_PROBLEM TO WORK ON_.
For this exercise, copy the records below exactly and exclude every image.

Start of GIVEN DATA

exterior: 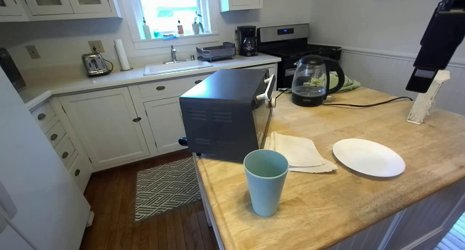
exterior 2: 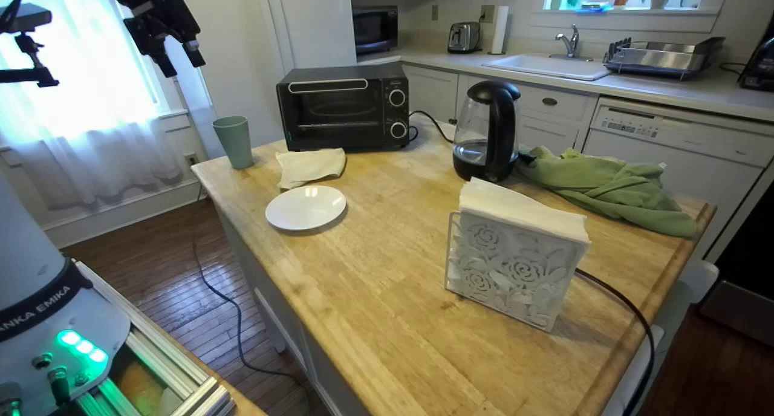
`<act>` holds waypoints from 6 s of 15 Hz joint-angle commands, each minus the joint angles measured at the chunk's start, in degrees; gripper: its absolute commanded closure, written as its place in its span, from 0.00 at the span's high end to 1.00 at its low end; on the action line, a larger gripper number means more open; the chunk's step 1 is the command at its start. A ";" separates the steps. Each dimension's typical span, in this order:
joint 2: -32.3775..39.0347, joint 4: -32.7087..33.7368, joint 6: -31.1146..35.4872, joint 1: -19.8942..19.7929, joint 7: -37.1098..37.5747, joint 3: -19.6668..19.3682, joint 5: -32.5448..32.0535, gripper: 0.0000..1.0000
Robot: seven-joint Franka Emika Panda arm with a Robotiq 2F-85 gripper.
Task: Pick up the white plate and put it on the oven
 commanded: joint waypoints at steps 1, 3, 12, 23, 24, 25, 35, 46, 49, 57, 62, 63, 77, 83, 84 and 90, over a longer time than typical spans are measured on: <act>1.64 1.45 -0.31 0.06 0.41 -3.85 0.40 1.00; 2.55 1.80 -1.42 -0.66 -2.72 -9.15 2.92 1.00; 15.78 3.60 -0.52 -2.92 -33.91 -32.92 10.62 1.00; 31.97 10.13 -4.20 -12.06 -52.81 -40.27 22.01 1.00; 33.46 11.25 -4.84 -12.69 -52.90 -40.26 22.68 1.00; 34.48 12.02 -5.21 -12.95 -52.86 -40.19 23.10 1.00; 43.90 14.25 -1.19 -18.13 -55.82 -39.93 32.54 1.00; 50.85 13.36 2.78 -21.96 -55.81 -34.86 43.00 1.00; 51.06 13.72 2.78 -22.11 -55.82 -34.84 43.02 1.00; 57.34 16.17 5.38 -24.77 -62.46 -32.58 46.53 1.00; 61.49 18.77 3.05 -27.13 -70.22 -30.48 50.60 1.00; 61.93 18.92 2.57 -27.24 -71.16 -30.10 50.96 1.00; 62.65 19.60 -2.31 -27.13 -72.29 -29.33 49.93 0.32; 62.39 20.76 -9.01 -28.34 -71.99 -29.85 49.73 0.00; 62.35 20.99 -10.06 -28.48 -71.88 -29.98 49.73 0.00; 59.03 22.48 -20.78 -29.77 -69.52 -32.06 49.19 0.01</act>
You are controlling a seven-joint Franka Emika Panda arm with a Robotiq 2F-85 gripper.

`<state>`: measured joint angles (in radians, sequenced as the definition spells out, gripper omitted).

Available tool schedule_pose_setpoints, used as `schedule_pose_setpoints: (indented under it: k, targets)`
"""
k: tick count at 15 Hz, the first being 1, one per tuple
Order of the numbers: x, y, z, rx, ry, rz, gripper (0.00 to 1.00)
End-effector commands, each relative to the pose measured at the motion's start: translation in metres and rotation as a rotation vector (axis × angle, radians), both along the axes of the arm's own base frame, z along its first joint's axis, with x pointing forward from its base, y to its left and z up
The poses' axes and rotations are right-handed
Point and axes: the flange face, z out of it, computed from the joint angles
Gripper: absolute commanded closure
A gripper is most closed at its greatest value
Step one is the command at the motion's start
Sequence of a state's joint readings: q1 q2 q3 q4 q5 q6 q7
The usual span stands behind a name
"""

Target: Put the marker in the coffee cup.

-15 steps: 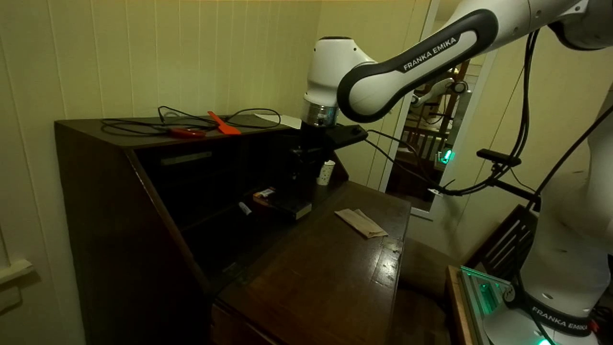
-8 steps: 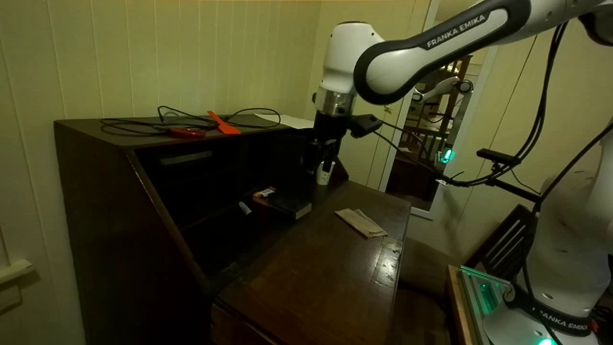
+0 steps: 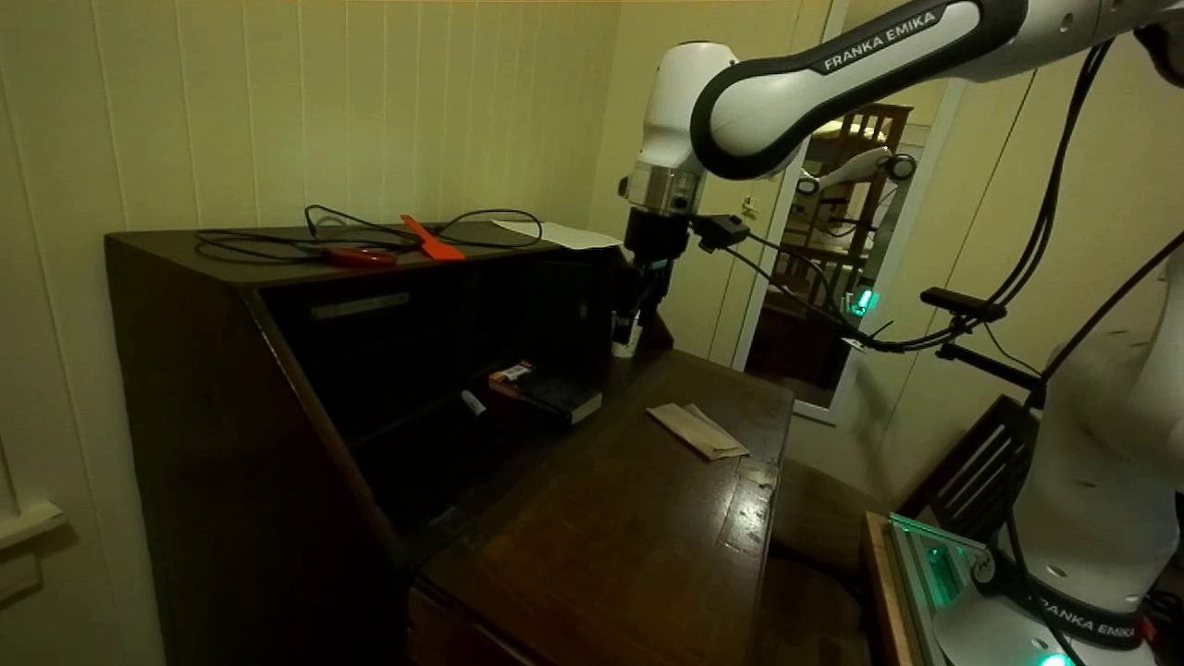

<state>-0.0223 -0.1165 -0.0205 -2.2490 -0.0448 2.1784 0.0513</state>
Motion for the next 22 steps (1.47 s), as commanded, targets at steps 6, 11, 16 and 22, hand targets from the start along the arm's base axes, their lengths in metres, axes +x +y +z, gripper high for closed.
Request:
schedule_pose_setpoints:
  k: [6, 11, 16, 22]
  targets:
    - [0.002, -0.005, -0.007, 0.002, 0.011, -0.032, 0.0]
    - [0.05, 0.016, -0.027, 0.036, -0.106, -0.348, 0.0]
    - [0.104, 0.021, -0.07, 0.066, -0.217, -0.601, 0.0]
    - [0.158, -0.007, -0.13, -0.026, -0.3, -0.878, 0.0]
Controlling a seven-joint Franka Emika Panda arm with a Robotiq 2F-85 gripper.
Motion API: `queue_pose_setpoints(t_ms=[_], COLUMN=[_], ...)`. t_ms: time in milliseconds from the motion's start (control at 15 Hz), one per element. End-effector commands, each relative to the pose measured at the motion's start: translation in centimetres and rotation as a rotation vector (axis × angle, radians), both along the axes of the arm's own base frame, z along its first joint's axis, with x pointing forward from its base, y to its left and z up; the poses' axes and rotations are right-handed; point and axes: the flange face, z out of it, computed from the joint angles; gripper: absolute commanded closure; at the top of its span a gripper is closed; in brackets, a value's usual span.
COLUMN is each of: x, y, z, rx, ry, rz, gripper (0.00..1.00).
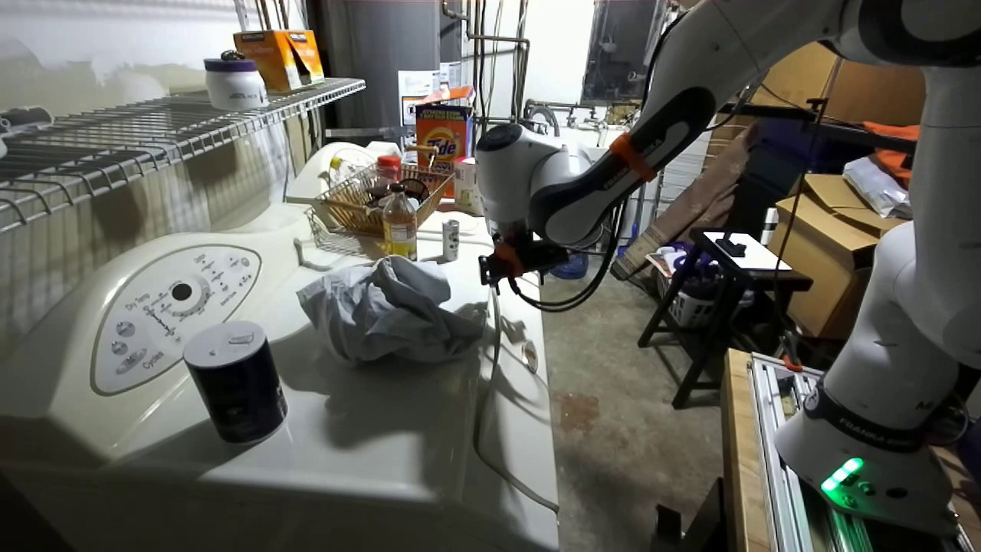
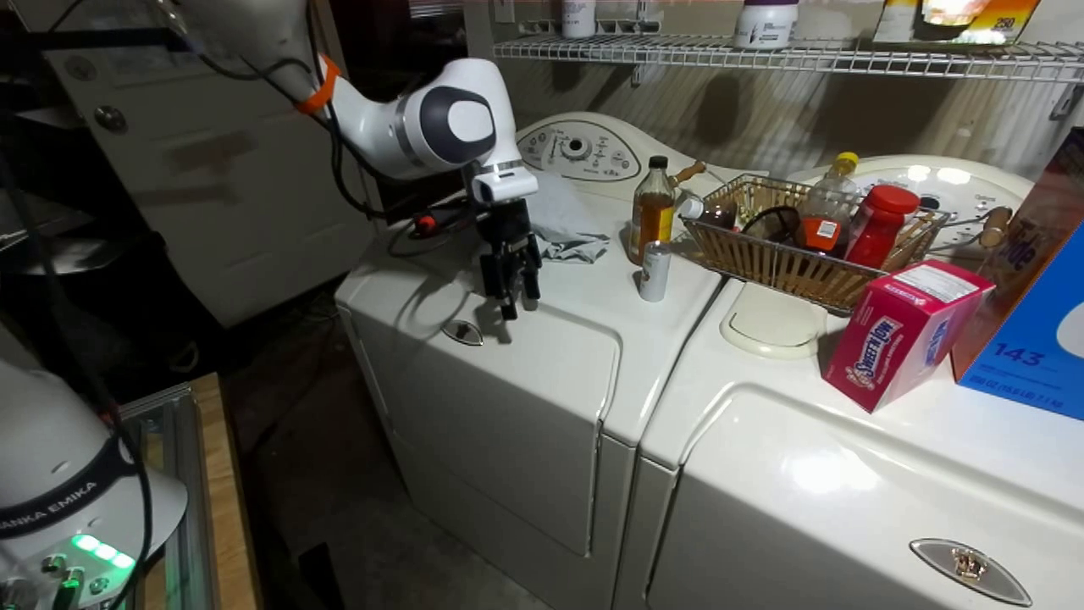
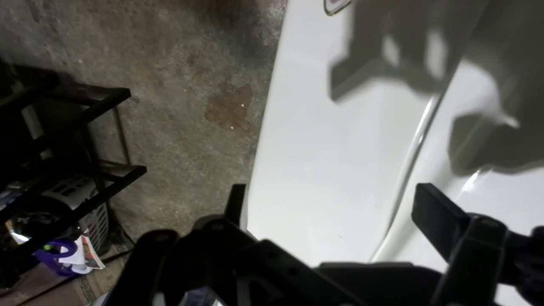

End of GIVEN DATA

_COMPLETED TASK_.
exterior: 
exterior 2: 
`<act>` holds waypoints from 6 s of 15 Hz joint-angle commands, each minus the joint angles measured at the chunk's start, in degrees; gripper: its absolute commanded closure, written as its place in its span, from 0.00 at the span's high end to 1.00 at its low end; on the action line, a larger gripper number means more open; the chunk's step 1 is the command at its start. A ";" separates the steps. Each dimension's typical span, in this order:
joint 2: -32.3775..39.0347, joint 4: -32.7087..33.7368, joint 6: -31.1146..35.4872, joint 1: -19.8942..19.7929, joint 7: -37.1098..37.5747, joint 3: -19.6668..19.3682, joint 5: -32.5448..32.0535, gripper: 0.0000..1.0000
Robot: seven-joint Franka Emika Panda arm with a Robotiq 2F-85 gripper.
Task: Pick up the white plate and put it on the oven
 commanded: joint waypoints at steps 1, 3, 12, 23, 24, 25, 35, 46, 49, 57, 62, 63, 77, 83, 84 and 90, over a longer time than typical spans are measured on: <act>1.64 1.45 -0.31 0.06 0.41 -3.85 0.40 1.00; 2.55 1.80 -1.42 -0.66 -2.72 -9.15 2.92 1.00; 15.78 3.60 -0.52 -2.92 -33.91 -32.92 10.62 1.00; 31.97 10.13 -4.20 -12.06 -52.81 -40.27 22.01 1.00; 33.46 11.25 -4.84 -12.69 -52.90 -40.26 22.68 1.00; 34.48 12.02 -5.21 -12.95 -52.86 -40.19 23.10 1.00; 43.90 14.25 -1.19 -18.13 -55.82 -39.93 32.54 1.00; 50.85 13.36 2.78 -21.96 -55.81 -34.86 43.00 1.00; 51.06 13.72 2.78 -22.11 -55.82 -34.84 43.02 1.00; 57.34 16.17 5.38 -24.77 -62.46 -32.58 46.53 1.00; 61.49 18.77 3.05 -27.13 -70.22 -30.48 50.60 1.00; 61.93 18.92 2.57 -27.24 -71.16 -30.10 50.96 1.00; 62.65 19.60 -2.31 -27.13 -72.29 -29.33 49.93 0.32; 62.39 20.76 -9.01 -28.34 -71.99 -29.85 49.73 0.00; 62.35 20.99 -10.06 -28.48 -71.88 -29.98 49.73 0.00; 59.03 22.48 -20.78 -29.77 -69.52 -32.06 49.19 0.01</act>
You are controlling a seven-joint Franka Emika Panda arm with a Robotiq 2F-85 gripper.

`<state>`: measured joint angles (in radians, sequenced as the definition spells out, gripper omitted).

Available tool schedule_pose_setpoints, used as `schedule_pose_setpoints: (indented under it: k, targets)`
"""
k: tick count at 15 Hz, the first being 1, one per tuple
Order of the numbers: x, y, z, rx, ry, rz, gripper (0.00 to 1.00)
End-effector commands, each relative to the pose measured at the motion's start: translation in metres and rotation as a rotation vector (axis × angle, radians), both along the axes of the arm's own base frame, z along its first joint's axis, with x pointing forward from its base, y to its left and z up
The poses' axes and rotations are right-handed
Point and axes: the flange face, z out of it, computed from the joint angles
Gripper: absolute commanded closure
A gripper is most closed at its greatest value
Step one is the command at the motion's start
Sequence of a state's joint readings: q1 q2 q3 q4 q5 q6 q7
The usual span stands behind a name
"""

Target: Put the marker in the coffee cup.

-15 steps: 
-8 steps: 
+0 steps: 

<state>-0.0223 -0.1165 -0.0205 -2.2490 -0.0448 2.1784 0.0513</state>
Motion for the next 22 steps (1.47 s), as commanded, targets at steps 6, 11, 16 and 22, hand targets from the start along the arm's base axes, their lengths in metres, axes +x +y +z, gripper high for closed.
Request:
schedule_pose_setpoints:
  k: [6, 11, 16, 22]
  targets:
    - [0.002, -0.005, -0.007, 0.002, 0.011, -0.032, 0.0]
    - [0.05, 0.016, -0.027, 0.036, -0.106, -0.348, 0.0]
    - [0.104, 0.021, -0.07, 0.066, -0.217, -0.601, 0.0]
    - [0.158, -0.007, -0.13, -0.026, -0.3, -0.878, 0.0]
Controlling a seven-joint Franka Emika Panda arm with a Robotiq 2F-85 gripper.
Motion API: `queue_pose_setpoints(t_ms=[_], COLUMN=[_], ...)`. t_ms: time in milliseconds from the motion's start (control at 15 Hz), one per element. End-effector commands, each relative to the pose measured at the motion's start: translation in centimetres and rotation as a rotation vector (axis × angle, radians), both along the axes of the arm's own base frame, z along its first joint's axis, with x pointing forward from its base, y to its left and z up; the poses' axes and rotations are right-handed; point and axes: the flange face, z out of it, computed from the joint angles; gripper: absolute commanded closure; at the top of its span a gripper is closed; in brackets, a value's usual span.
COLUMN is each of: x, y, z, rx, ry, rz, gripper (0.00..1.00).

What was asked now has a complete answer.